> Try it
Only those lines in the data below from the line containing "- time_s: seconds" through the line containing "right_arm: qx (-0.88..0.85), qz", both included, should be restated word for word.
Content starts
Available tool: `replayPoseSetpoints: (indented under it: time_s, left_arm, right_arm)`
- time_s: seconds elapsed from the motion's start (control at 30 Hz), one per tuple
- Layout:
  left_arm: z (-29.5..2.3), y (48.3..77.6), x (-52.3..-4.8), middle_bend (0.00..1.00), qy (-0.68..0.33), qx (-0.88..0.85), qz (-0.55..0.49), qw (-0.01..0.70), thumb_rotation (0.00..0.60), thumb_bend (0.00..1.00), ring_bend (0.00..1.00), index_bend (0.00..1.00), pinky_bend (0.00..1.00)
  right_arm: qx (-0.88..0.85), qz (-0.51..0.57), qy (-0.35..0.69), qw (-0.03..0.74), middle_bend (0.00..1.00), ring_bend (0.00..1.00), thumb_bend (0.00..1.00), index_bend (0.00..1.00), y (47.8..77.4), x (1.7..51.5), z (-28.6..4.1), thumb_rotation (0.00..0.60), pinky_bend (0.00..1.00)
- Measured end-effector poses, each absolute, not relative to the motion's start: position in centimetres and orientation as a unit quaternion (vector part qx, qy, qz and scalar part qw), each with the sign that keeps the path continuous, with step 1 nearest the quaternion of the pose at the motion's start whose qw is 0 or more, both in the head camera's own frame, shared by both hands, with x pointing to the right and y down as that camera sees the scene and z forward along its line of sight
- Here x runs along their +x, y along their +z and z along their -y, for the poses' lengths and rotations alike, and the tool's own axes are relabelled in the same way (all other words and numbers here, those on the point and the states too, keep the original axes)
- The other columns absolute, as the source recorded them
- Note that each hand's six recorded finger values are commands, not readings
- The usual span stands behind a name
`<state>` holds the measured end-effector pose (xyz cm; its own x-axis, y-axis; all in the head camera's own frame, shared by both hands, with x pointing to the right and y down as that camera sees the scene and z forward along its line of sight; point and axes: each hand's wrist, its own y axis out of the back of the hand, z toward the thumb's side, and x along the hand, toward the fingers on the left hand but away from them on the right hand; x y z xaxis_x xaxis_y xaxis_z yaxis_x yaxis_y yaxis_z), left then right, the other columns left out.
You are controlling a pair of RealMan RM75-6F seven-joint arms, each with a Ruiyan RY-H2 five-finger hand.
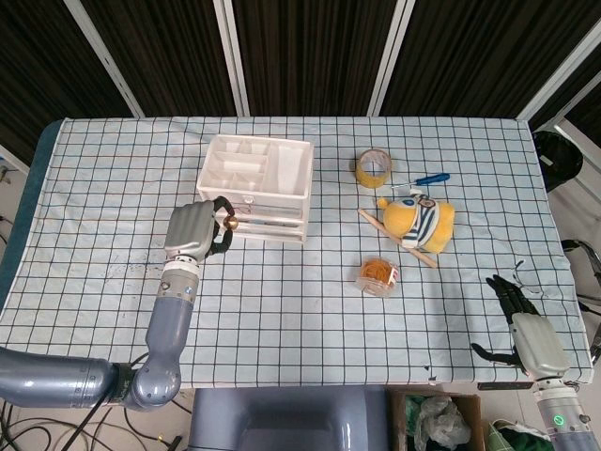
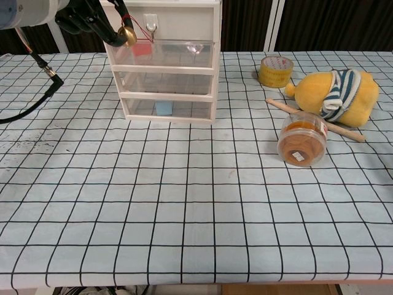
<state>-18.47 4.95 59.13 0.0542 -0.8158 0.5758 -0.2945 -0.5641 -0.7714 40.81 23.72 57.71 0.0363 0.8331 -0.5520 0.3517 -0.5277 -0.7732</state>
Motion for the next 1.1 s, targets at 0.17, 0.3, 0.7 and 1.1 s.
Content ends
> Written solution
- time_s: seconds elapsed from the motion's start (control at 30 Hz), one per tuple
- Layout:
  left_arm: z (-29.5..2.3), y (48.3..77.6), x (-52.3..-4.8), middle_bend (0.00..1.00), qy (-0.68..0.33), qx (-0.88..0.85), qz (-0.55..0.49), qw (-0.01..0.70), thumb_rotation (0.00..0.60), thumb_bend (0.00..1.00), ring_bend (0.00..1.00), index_bend (0.00..1.00), pinky_bend (0.00..1.00)
  right_arm: qx (-0.88..0.85), qz (-0.51..0.57), qy (-0.35..0.69), qw (-0.03..0.74), middle_bend (0.00..1.00), ring_bend (0.00..1.00), thumb_bend (0.00..1.00), index_bend (0.00..1.00), y (47.8..77.4), x (1.7..51.5), z (-28.6..4.1), thumb_rotation (0.00..0.60), pinky_bend (0.00..1.00)

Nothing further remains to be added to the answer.